EDNet Core is the foundational Dart library for defining, managing, and evolving rich domain models using the principles of Domain-Driven Design (DDD) and EventStorming. It aims to simplify how domain models are captured, reasoned about, and integrated into the broader software ecosystem. By abstracting away boilerplate and offering a consistent pattern for modeling complex domains, EDNet Core accelerates development and fosters a more collaborative no-code/low-code environment.

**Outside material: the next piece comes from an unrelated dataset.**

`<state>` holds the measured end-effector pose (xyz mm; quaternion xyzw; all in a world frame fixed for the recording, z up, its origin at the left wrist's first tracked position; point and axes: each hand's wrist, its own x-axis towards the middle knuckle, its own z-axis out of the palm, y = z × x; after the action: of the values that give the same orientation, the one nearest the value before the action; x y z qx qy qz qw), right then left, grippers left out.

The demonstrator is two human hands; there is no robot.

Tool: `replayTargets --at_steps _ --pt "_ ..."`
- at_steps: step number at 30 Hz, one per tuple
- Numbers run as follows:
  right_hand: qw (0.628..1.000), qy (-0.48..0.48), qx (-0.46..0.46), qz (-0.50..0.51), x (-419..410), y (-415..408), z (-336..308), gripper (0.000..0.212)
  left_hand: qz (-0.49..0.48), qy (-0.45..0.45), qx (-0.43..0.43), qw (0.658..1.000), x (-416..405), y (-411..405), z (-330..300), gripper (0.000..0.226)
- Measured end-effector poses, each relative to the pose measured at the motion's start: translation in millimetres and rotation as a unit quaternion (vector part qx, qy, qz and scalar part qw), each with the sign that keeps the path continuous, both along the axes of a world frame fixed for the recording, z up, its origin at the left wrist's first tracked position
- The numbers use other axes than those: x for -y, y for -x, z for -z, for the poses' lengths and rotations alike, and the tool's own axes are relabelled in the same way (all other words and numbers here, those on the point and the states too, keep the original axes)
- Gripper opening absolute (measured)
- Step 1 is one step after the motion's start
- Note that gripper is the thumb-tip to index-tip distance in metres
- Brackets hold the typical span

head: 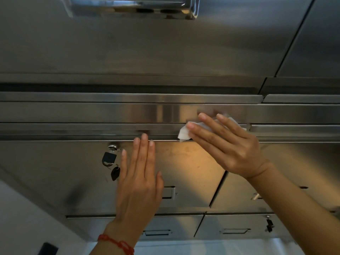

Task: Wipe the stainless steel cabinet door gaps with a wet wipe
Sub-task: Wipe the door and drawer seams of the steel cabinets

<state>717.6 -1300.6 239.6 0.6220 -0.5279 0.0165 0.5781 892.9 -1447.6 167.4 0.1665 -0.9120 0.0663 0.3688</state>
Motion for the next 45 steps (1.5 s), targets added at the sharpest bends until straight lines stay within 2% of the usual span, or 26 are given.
replayTargets --at_steps 15,21,37,45 --pt "0.995 -0.021 -0.063 0.068 -50 26 -10 0.035 0.002 0.006 -0.005 1.000 1 0 0 0.060" --pt "0.996 -0.024 -0.058 0.064 -50 23 -11 0.036 0.005 -0.003 -0.007 1.000 0 0 -1 0.060" --pt "0.999 -0.023 0.010 0.020 -10 -6 -8 0.024 0.012 -0.018 0.007 1.000 -1 -3 -5 0.062" --pt "0.994 -0.006 0.105 0.003 -3 -35 -5 0.027 0.031 -0.037 0.029 0.998 0 -9 -14 0.064"
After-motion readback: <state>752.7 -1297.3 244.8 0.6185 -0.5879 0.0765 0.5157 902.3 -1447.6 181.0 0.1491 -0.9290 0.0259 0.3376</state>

In essence, EDNet Core focuses on the "semantic backbone" of your application—your domain. It helps you describe your concepts, attributes, relationships, invariants, and domain events in a structured, platform-agnostic manner. EDNet Core then serves as a stable foundation for code generation, repository abstractions, UI scaffolds, and integrations with higher-level tools or platforms like EDNet CMS, EDNet DSL, and other EDNet ecosystem offerings.

Key Tenets #

EDNet Core elevates the role of domain models in software development. By combining DDD and EventStorming techniques with a meta-level approach, EDNet Core fosters quick iteration, richer semantics, and a smoother path from abstract concepts to fully functional applications. As part of the broader EDNet ecosystem, it lays the groundwork for more expressive, maintainable, and democratized software design.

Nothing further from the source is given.